#### [TASK DETAILS]
Reproduce word for word the lines of the listing from the first one through the one with "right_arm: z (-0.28", omitting every picture.

==================================================

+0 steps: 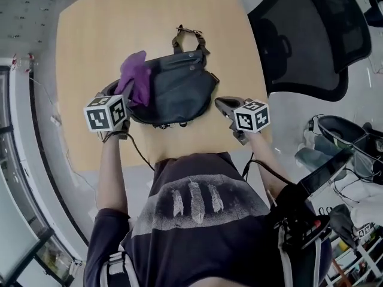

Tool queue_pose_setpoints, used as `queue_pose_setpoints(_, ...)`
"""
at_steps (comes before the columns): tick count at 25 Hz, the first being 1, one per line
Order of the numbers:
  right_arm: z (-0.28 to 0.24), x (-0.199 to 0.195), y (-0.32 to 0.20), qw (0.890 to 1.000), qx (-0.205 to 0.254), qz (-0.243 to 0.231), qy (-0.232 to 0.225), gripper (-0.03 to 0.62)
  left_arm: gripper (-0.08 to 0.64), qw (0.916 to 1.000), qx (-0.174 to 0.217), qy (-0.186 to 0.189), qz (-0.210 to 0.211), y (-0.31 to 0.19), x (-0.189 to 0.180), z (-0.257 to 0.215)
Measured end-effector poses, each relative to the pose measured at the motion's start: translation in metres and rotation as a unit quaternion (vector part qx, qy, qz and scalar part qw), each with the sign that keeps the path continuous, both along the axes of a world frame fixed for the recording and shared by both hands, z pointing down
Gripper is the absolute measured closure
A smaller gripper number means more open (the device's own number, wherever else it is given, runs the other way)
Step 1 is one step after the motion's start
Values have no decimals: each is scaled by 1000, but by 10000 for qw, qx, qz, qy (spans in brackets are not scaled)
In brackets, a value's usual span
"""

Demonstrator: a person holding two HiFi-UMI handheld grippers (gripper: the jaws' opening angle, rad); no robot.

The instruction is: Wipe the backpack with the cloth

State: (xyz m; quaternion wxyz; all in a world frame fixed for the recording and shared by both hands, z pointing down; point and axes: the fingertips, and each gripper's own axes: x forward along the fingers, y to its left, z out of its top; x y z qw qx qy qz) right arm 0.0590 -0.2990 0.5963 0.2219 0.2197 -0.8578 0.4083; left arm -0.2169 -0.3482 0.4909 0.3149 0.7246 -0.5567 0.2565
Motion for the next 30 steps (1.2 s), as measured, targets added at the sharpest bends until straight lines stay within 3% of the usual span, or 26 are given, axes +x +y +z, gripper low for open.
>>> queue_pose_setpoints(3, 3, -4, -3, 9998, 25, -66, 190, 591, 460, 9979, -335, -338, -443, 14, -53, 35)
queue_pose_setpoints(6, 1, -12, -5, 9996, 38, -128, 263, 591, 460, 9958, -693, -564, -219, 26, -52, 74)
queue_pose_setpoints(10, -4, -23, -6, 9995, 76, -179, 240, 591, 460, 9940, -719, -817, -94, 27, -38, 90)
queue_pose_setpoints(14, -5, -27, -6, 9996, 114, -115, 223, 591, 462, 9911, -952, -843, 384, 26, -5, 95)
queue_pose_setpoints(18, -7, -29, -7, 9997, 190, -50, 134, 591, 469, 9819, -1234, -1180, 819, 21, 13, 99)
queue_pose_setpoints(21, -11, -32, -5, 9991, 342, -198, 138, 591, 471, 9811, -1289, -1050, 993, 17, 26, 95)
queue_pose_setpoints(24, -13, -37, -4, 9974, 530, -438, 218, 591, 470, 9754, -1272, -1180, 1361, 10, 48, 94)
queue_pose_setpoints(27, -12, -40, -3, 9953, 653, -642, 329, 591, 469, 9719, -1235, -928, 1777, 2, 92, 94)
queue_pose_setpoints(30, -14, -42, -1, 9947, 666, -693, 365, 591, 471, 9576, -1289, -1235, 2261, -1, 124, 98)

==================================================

#### [FINAL ANSWER]
+0 steps: 

Tool queue_pose_setpoints, used as `queue_pose_setpoints(_, ...)`
"""
at_steps (comes before the columns): tick count at 25 Hz, the first being 1, one per line
Order of the numbers:
  right_arm: z (-0.28 to 0.24), x (-0.199 to 0.195), y (-0.32 to 0.20), qw (0.890 to 1.000), qx (-0.205 to 0.254), qz (-0.243 to 0.231), qy (-0.232 to 0.225), gripper (-0.03 to 0.62)

Nothing more remains for this exercise.